▶ _Exercise goal_
The answer must be every line of the records below that contains the word "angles", copied out.

^^^^

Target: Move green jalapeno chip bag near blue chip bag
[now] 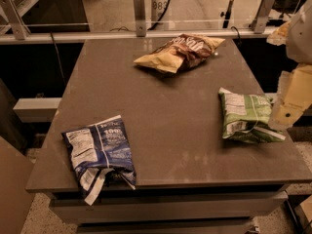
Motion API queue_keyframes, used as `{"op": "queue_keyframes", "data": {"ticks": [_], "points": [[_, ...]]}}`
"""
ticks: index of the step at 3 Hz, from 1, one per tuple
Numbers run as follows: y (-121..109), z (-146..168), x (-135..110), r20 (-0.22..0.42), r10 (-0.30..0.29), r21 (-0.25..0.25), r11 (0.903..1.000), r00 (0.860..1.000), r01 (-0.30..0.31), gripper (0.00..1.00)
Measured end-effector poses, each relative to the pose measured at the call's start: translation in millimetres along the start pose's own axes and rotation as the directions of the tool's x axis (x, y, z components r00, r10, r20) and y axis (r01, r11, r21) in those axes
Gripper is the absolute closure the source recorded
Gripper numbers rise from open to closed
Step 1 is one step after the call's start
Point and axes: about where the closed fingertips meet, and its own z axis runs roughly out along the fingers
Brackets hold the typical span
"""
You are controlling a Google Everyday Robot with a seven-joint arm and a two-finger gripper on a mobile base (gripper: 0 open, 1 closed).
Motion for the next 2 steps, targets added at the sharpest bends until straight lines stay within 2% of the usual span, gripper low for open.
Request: {"op": "queue_keyframes", "data": {"ticks": [2], "points": [[-1.1, 0.7, -4.4, 0.023, 0.009, -0.001, 1.0000, 1.000, -0.009, 0.00]]}}
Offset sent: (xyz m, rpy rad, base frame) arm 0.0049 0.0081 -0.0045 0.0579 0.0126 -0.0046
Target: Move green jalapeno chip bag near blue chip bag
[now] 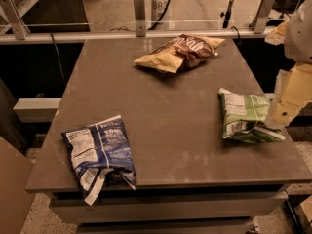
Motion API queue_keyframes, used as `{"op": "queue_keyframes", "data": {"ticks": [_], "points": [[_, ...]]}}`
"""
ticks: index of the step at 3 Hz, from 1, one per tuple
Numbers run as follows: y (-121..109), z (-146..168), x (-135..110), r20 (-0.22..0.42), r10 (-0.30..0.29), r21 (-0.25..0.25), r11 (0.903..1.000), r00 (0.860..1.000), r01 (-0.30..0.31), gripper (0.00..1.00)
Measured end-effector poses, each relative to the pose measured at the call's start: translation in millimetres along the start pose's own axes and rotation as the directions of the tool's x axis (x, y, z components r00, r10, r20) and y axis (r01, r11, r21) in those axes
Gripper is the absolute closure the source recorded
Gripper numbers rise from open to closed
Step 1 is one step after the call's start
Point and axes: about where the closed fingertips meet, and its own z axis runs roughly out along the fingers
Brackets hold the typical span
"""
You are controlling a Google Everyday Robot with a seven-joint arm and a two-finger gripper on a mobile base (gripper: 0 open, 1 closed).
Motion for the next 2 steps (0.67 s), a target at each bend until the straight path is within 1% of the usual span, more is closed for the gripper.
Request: {"op": "queue_keyframes", "data": {"ticks": [1, 2], "points": [[5, 5, -17, 0.056, -0.016, 0.000, 0.9999, 0.998, 0.016, 0.00], [16, 12, -38, 0.079, -0.049, -0.025, 0.9984, 0.996, 0.051, 0.00]]}}
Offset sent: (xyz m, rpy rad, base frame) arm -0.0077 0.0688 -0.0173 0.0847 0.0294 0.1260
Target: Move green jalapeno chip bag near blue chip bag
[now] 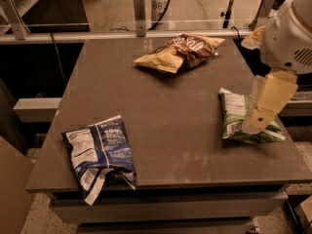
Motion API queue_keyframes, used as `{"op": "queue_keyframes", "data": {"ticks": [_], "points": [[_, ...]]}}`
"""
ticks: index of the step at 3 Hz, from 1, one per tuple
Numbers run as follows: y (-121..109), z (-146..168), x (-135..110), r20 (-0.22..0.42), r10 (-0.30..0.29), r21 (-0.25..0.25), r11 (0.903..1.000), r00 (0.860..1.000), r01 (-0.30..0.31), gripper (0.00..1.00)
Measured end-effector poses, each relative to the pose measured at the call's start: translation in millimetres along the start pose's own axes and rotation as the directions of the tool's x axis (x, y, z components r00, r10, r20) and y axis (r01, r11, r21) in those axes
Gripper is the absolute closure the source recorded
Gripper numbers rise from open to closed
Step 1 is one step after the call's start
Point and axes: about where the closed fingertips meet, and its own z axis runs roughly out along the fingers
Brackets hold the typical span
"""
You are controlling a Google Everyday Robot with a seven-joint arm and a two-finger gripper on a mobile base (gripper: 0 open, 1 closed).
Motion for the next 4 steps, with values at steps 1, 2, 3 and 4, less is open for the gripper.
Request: {"op": "queue_keyframes", "data": {"ticks": [1, 2, 3, 4], "points": [[9, 7, -6, -0.048, -0.006, -0.042, 0.9991, 0.999, 0.004, 0.00], [18, 11, 1, -0.110, 0.010, -0.087, 0.9960, 0.994, -0.020, 0.00], [26, 14, 10, -0.146, 0.029, -0.119, 0.9918, 0.989, -0.046, 0.00], [34, 18, 23, -0.172, 0.059, -0.142, 0.9862, 0.983, -0.084, 0.00]]}}
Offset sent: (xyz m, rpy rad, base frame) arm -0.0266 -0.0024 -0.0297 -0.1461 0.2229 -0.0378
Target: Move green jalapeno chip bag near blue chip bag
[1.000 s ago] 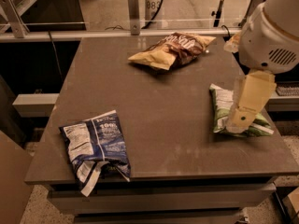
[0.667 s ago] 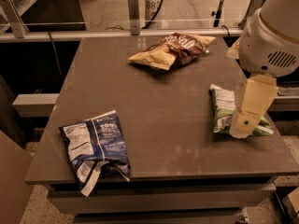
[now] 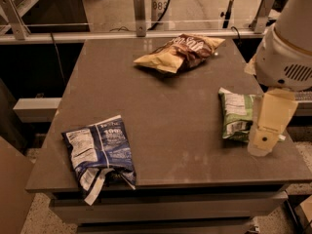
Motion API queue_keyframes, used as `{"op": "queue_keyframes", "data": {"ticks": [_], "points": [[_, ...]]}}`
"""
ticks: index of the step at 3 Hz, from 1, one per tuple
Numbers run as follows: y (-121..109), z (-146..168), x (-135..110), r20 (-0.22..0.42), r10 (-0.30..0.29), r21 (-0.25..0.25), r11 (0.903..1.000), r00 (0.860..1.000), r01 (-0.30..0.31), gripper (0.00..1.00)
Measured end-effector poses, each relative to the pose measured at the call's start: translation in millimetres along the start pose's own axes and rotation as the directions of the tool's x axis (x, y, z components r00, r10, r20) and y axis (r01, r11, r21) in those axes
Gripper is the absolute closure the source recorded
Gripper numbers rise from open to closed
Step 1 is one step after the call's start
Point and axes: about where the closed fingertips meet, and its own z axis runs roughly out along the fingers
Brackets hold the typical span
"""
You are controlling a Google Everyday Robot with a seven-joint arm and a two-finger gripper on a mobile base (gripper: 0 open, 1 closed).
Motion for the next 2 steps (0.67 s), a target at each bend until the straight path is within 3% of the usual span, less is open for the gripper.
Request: {"op": "queue_keyframes", "data": {"ticks": [1, 2], "points": [[2.8, 10.3, 16.5, -0.021, 0.037, -0.021, 0.9991, 0.999, -0.038, 0.00], [2.9, 10.8, 17.1, -0.022, 0.038, -0.021, 0.9990, 0.999, -0.039, 0.00]]}}
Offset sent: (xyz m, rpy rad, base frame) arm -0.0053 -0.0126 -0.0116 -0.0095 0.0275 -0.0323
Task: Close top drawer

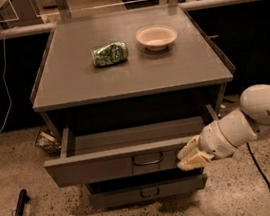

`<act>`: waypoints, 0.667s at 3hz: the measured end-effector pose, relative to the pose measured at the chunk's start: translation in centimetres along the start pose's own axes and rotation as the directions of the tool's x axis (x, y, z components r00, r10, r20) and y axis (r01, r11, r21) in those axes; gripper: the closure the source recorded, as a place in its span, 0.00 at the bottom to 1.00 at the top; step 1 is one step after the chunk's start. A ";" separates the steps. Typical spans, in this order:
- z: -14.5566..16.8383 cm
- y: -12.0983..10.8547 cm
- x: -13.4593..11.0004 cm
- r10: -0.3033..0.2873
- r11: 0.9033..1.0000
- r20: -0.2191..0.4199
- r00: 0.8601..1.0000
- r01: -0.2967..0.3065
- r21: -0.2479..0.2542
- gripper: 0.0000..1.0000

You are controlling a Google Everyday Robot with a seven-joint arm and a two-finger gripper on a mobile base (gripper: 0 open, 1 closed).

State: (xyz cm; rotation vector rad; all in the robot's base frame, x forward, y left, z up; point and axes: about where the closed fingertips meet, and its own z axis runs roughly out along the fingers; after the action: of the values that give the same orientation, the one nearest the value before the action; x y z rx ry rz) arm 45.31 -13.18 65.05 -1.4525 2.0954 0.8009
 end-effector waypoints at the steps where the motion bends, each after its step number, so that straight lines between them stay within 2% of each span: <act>1: 0.2 -2.4 -1.3 -0.013 1.000 0.022 1.000 0.013 -0.003 0.71; 2: 0.2 -2.4 -1.3 -0.013 1.000 0.022 1.000 0.013 -0.003 0.48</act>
Offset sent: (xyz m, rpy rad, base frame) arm 0.0269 0.0034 0.0028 0.0206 -0.0130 0.0070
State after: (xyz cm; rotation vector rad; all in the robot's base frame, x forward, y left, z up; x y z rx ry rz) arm 47.99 -12.83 65.33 -1.4513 2.0676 0.8114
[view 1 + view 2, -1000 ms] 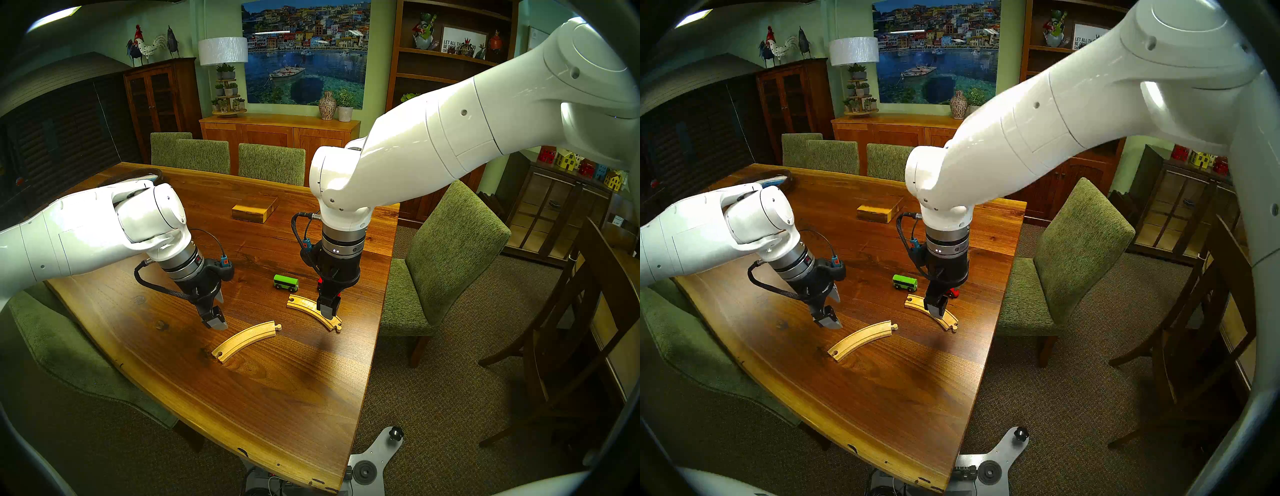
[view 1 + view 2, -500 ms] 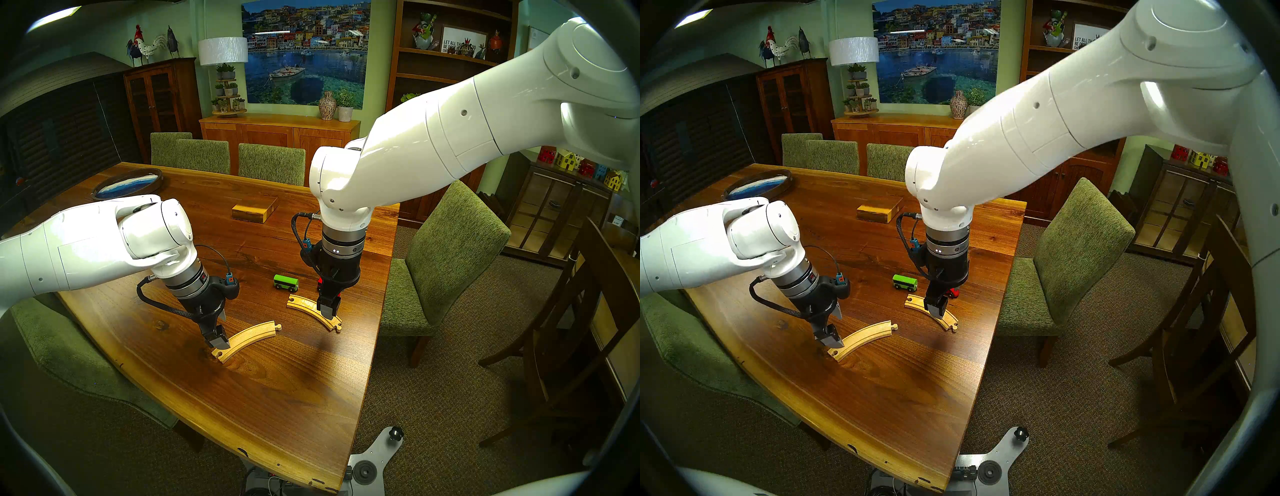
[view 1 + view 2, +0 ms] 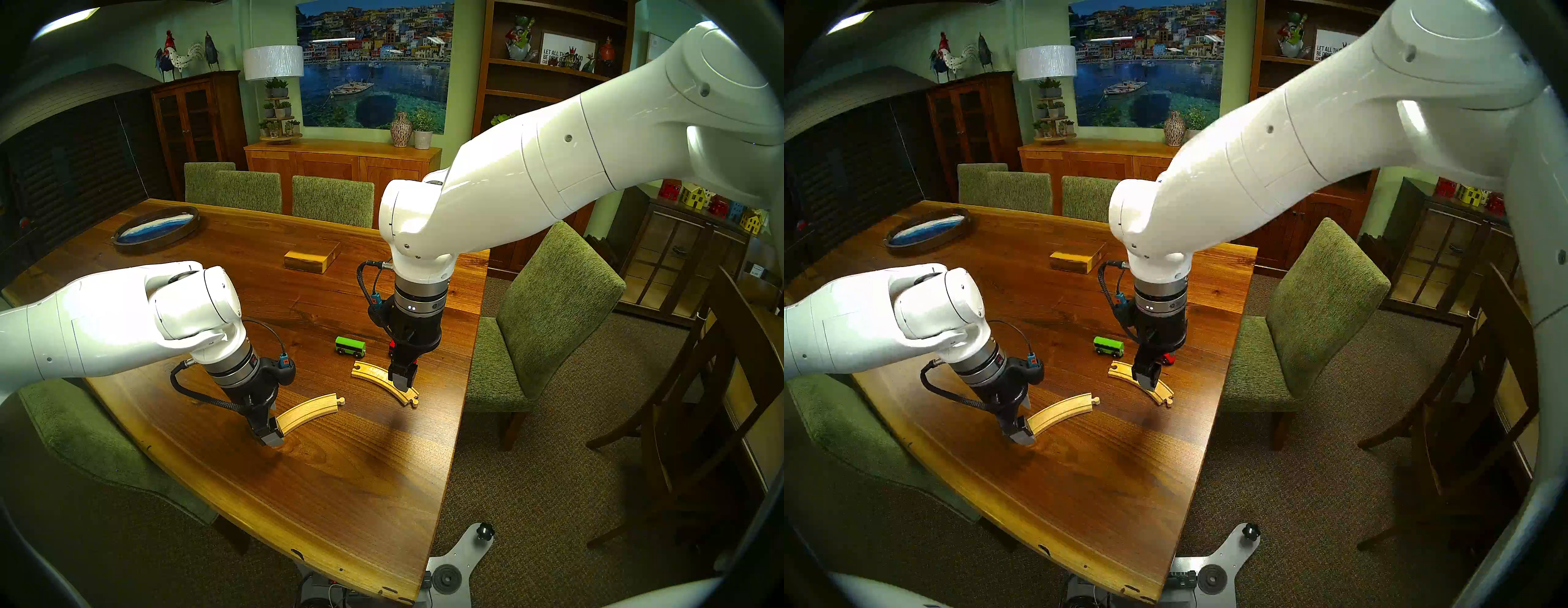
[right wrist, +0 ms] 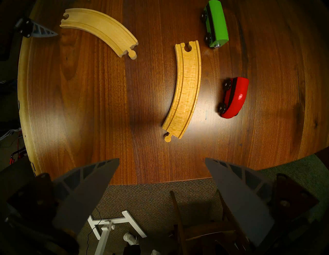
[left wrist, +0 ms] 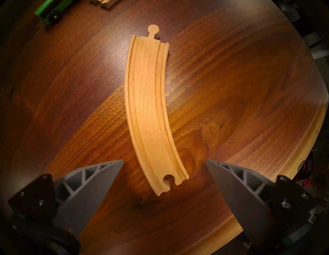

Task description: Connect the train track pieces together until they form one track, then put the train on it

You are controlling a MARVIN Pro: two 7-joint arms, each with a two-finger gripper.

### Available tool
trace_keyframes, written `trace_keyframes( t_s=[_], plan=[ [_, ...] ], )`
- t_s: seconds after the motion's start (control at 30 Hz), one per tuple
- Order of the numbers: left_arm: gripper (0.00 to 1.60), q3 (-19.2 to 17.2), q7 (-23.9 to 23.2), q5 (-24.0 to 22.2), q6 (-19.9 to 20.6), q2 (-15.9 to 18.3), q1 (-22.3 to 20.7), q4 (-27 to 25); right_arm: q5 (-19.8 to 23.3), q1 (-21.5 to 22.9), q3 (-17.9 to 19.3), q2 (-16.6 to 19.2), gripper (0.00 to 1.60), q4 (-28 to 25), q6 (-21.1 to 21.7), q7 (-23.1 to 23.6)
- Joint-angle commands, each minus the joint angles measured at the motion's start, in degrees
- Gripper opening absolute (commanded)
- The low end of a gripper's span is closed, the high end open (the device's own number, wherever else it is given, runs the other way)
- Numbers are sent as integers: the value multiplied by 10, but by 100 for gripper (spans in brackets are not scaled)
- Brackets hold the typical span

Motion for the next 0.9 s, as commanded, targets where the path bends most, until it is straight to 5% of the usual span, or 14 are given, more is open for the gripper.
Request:
trace_keyframes(
  t_s=[0.0,0.23,0.53,0.6,0.63,0.67,0.7,0.87],
  plan=[
    [160,-21,63,-27,-1,27,12,-33,1,12,5,4,160,5,0,0],
    [160,-32,123,-64,-1,23,33,-21,1,12,5,4,160,5,0,0],
    [160,-24,135,-91,-1,16,32,-7,1,12,5,4,160,5,0,0],
    [106,-21,140,-96,-1,14,31,-3,1,12,5,4,160,5,0,0],
    [60,-20,142,-98,-1,13,31,-1,1,12,5,4,160,5,0,0],
    [46,-18,144,-99,-1,11,30,1,1,12,5,4,160,5,0,0],
    [0,-14,147,-102,-1,9,29,4,1,12,6,4,160,5,0,-1],
    [0,-5,157,-107,-1,7,26,7,1,12,6,4,160,5,0,-1]
  ],
)
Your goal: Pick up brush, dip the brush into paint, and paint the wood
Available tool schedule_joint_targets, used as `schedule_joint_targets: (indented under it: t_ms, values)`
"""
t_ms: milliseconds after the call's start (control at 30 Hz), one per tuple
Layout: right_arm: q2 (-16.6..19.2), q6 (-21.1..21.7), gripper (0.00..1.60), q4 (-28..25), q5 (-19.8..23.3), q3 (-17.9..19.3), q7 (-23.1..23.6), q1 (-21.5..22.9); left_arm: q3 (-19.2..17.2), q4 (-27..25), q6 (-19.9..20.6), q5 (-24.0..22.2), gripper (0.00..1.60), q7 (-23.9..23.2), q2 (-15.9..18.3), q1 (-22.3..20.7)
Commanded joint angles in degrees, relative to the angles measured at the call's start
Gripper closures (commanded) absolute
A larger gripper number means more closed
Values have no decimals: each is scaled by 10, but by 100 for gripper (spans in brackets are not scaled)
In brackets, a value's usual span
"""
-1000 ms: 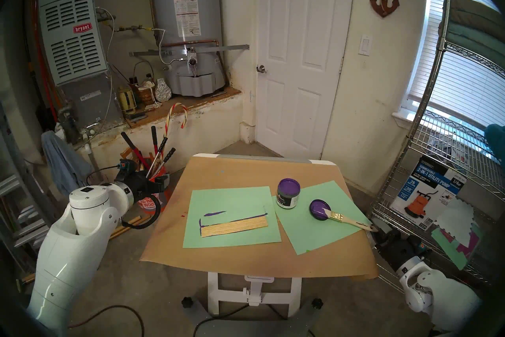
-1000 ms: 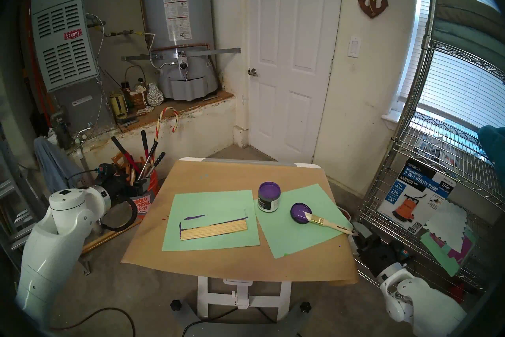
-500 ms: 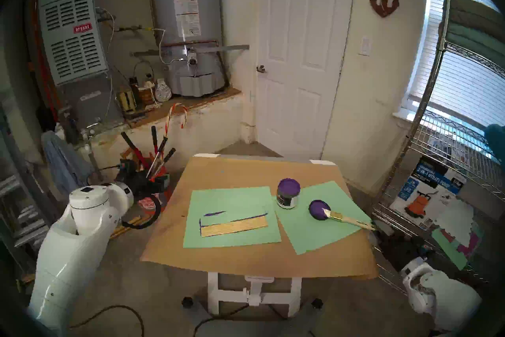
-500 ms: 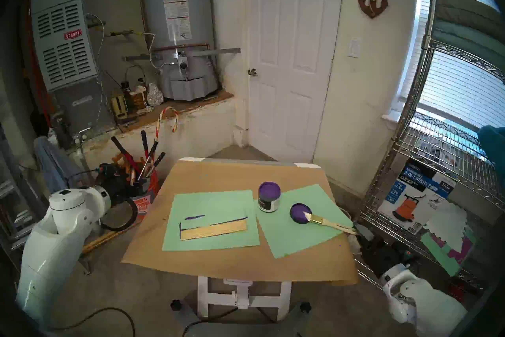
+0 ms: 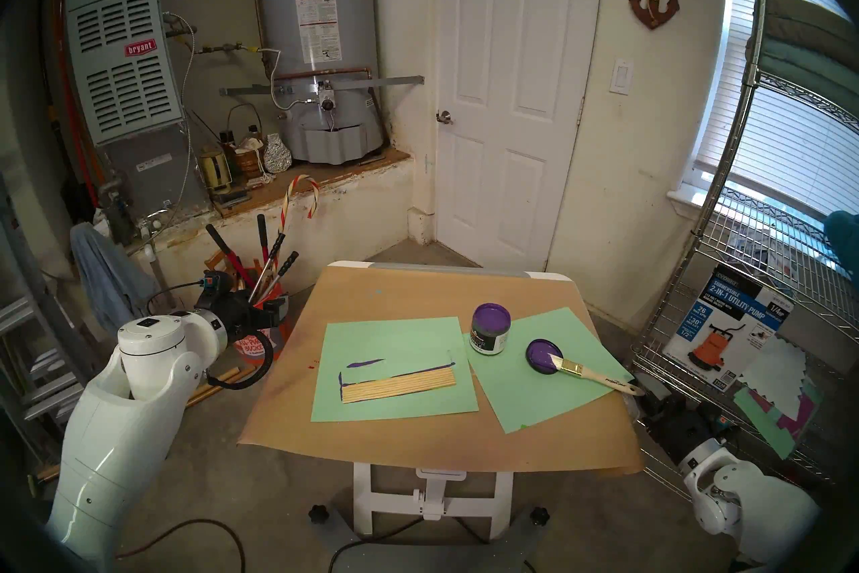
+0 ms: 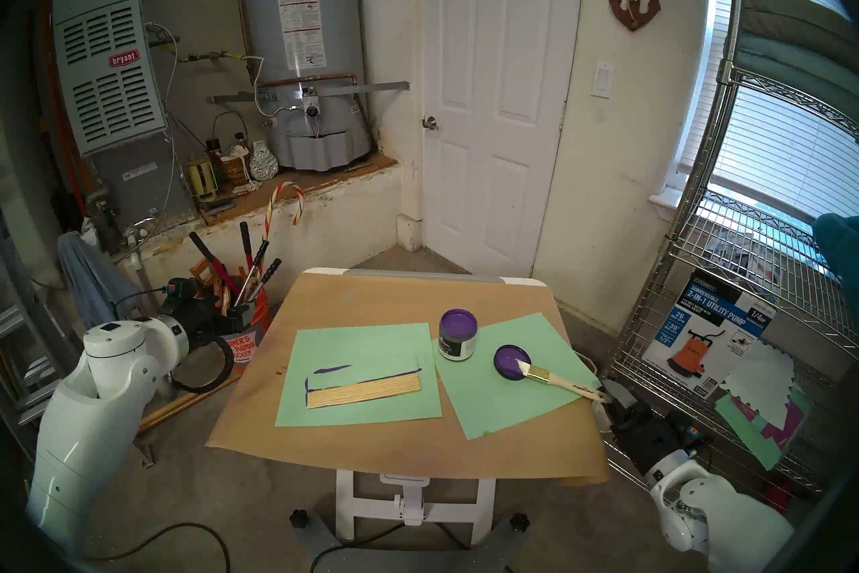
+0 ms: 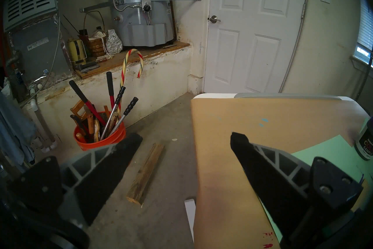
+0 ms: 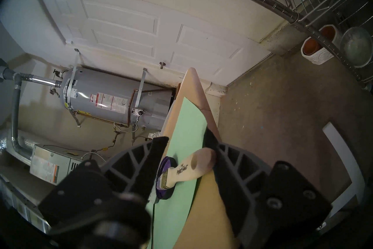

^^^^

▶ _Result for this exercise_
- Joint-angle commands, each minus the joint angles measured at the motion's start, in degrees
Commanded joint angles in degrees, relative to the angles measured at the call's start

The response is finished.